While Doc Writer had failed to prove to be a viable business, we believed we had discovered an idea space - a level of abstraction above a particular idea. We felt that as long as we continued to tackle the documentation problem from different angles, we would find something that solves a problem.
For the next five months, we did exactly that. We launched one product after another, a total of four in the span of five months. One idea was connecting code to the relevant documentation pages and alerting you to update the docs when the code changed. Another idea was generating documentation from an entire codebase a la JSDoc or Sphinx.

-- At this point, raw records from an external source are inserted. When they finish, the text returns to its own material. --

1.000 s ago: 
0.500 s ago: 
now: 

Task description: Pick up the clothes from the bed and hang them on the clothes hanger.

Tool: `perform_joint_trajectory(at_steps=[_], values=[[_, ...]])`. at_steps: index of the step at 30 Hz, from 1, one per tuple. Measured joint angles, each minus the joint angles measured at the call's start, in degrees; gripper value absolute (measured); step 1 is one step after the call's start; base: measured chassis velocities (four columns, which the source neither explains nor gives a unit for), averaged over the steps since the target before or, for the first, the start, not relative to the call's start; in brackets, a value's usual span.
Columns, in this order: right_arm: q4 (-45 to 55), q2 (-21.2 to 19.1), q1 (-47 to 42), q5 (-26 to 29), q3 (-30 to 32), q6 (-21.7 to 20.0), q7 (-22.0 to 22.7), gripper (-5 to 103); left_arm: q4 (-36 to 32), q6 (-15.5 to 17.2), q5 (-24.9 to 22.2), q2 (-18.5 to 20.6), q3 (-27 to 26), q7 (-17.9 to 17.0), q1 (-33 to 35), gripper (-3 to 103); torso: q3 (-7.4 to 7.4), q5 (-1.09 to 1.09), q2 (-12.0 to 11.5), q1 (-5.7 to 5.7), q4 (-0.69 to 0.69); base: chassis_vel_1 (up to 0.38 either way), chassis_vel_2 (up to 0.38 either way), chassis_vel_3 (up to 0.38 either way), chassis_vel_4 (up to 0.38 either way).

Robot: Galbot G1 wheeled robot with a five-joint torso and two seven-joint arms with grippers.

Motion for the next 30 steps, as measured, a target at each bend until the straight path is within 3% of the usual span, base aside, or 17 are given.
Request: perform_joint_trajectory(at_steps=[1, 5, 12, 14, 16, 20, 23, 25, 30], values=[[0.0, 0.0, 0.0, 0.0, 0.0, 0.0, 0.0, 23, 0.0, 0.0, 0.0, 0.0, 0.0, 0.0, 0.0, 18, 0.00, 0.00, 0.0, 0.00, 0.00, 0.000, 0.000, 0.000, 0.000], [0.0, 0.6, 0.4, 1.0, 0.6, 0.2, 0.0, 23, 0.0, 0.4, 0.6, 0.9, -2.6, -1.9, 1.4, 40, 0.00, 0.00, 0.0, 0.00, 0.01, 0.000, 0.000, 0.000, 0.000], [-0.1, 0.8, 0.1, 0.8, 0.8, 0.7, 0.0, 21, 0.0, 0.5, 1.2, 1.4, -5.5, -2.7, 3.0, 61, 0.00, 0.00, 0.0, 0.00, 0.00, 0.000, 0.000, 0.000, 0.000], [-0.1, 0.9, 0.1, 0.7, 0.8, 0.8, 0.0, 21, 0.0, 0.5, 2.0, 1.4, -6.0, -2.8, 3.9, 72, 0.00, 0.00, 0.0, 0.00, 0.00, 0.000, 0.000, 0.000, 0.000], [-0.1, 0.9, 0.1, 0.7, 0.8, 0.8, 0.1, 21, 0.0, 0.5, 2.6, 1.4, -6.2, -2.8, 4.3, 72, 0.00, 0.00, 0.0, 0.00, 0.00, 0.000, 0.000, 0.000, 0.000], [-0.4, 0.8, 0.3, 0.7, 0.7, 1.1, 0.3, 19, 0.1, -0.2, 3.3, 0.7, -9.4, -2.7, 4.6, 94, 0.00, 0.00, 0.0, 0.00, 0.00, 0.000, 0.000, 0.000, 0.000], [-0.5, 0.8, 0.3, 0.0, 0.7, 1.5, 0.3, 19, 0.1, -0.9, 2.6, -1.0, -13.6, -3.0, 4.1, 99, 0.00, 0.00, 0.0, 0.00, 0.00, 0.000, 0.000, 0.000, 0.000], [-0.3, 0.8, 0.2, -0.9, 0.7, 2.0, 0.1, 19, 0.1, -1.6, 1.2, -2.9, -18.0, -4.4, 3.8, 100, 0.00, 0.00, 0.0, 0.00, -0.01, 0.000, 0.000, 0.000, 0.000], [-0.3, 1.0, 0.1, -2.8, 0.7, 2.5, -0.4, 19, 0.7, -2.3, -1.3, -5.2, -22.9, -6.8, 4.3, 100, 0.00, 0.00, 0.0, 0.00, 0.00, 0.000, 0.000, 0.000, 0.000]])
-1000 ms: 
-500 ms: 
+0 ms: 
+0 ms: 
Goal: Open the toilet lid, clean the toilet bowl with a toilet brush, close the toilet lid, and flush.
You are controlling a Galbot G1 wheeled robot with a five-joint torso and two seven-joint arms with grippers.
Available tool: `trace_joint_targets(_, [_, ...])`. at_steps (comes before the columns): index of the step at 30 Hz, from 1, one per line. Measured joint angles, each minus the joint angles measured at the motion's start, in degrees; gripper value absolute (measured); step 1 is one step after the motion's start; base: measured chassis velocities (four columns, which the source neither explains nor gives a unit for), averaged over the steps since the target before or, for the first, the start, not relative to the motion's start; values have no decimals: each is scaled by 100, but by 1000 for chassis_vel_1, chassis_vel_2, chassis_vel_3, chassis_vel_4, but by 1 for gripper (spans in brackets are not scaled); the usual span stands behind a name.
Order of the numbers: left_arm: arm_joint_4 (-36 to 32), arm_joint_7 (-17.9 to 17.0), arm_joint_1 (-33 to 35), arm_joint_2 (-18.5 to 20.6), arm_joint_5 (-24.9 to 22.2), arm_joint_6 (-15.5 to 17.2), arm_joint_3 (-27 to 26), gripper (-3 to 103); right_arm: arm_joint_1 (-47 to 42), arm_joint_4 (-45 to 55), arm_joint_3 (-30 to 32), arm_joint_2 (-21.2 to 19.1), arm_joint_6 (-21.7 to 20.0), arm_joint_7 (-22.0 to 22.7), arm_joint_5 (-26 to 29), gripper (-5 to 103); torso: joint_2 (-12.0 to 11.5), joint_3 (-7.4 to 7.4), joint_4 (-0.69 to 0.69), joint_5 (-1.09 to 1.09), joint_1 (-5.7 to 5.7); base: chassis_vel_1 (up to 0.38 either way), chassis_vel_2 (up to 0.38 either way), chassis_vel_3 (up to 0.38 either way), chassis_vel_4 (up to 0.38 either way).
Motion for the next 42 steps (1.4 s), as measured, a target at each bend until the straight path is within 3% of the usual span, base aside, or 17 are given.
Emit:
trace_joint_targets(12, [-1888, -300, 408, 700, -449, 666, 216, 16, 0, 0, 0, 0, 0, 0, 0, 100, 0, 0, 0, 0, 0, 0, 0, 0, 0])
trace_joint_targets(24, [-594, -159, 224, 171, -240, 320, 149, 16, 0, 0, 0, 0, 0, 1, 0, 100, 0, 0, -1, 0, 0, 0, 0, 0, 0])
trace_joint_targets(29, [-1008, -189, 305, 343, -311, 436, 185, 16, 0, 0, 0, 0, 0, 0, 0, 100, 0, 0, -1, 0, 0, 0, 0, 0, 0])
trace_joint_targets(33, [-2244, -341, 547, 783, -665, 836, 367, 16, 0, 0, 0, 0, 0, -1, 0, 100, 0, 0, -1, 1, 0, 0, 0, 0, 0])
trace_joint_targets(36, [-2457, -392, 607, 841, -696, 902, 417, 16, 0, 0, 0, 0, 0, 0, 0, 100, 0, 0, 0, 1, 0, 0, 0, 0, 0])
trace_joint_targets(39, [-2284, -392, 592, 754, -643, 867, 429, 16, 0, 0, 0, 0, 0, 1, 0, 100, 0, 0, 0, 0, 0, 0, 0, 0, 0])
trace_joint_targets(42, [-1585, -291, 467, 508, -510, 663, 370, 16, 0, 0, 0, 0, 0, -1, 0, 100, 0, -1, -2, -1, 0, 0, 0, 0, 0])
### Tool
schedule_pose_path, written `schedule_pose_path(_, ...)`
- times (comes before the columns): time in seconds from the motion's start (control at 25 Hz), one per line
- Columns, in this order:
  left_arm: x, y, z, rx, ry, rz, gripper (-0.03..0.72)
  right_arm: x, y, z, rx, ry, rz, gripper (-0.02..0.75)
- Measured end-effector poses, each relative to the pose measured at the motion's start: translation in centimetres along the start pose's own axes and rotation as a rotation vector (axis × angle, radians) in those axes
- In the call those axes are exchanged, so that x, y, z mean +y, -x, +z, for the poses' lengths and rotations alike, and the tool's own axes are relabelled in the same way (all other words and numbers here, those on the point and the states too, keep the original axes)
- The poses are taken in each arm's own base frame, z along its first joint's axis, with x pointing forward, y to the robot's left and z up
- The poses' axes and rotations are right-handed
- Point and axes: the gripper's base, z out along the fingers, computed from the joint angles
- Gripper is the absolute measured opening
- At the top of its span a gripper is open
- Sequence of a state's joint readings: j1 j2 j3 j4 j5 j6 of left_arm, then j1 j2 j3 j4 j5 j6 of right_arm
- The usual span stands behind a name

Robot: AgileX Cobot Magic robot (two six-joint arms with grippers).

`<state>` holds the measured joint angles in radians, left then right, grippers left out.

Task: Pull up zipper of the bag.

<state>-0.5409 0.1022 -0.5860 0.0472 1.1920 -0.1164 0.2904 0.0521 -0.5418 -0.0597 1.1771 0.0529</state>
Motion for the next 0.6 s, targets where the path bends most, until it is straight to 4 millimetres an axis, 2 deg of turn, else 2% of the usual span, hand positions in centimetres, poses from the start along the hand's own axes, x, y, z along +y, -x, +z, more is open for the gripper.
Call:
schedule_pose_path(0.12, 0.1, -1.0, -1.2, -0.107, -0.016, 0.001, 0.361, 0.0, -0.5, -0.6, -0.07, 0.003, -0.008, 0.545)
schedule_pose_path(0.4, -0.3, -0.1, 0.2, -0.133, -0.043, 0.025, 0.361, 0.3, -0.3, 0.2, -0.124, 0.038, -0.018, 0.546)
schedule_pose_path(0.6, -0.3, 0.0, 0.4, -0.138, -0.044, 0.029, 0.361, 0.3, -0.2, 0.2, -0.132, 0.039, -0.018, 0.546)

None of them really worked, but on every attempt we learned something and took it into the next idea.
A Documentation Platform We've Always Wanted
Finally in September, 2022, we took a shot at the simplest idea of them all: building the documentation platform itself.
And Mintlify as we know it was born. Today, we power the documentation for hundreds of companies that are collectively read by hundreds of thousands of developers every month. We're also the #1 most popular YC product by other YC companies in the past 3.5 years (P.S. if you're a YC company in need of documentation check out our YC deal).
There was a lot that we had to figure out between then and now, but that's the story for another blog post.
Some unsolicited advice to YC founders in the current batch
No one asked, but I wanted to share some advice anyways.
It takes time: we felt the pressure to figure it out by the time YC ended. It's not the case for the vast majority of companies. The only thing that matters is eventually getting there.
"Your real runway is the number of pivots left in you": This is the most memorable quote that YC told us. Don't give up! It's hard, but have faith that in time you will figure it out.
Good ideas can be adjacent to the bad ones: Doc Writer is just a feature from Figstack brought out, but has literally 1000x more users. The documentation platform is just a derivative of other ideas that didn't work.
Use Mintlify: I had to fit a call to action in here somehow.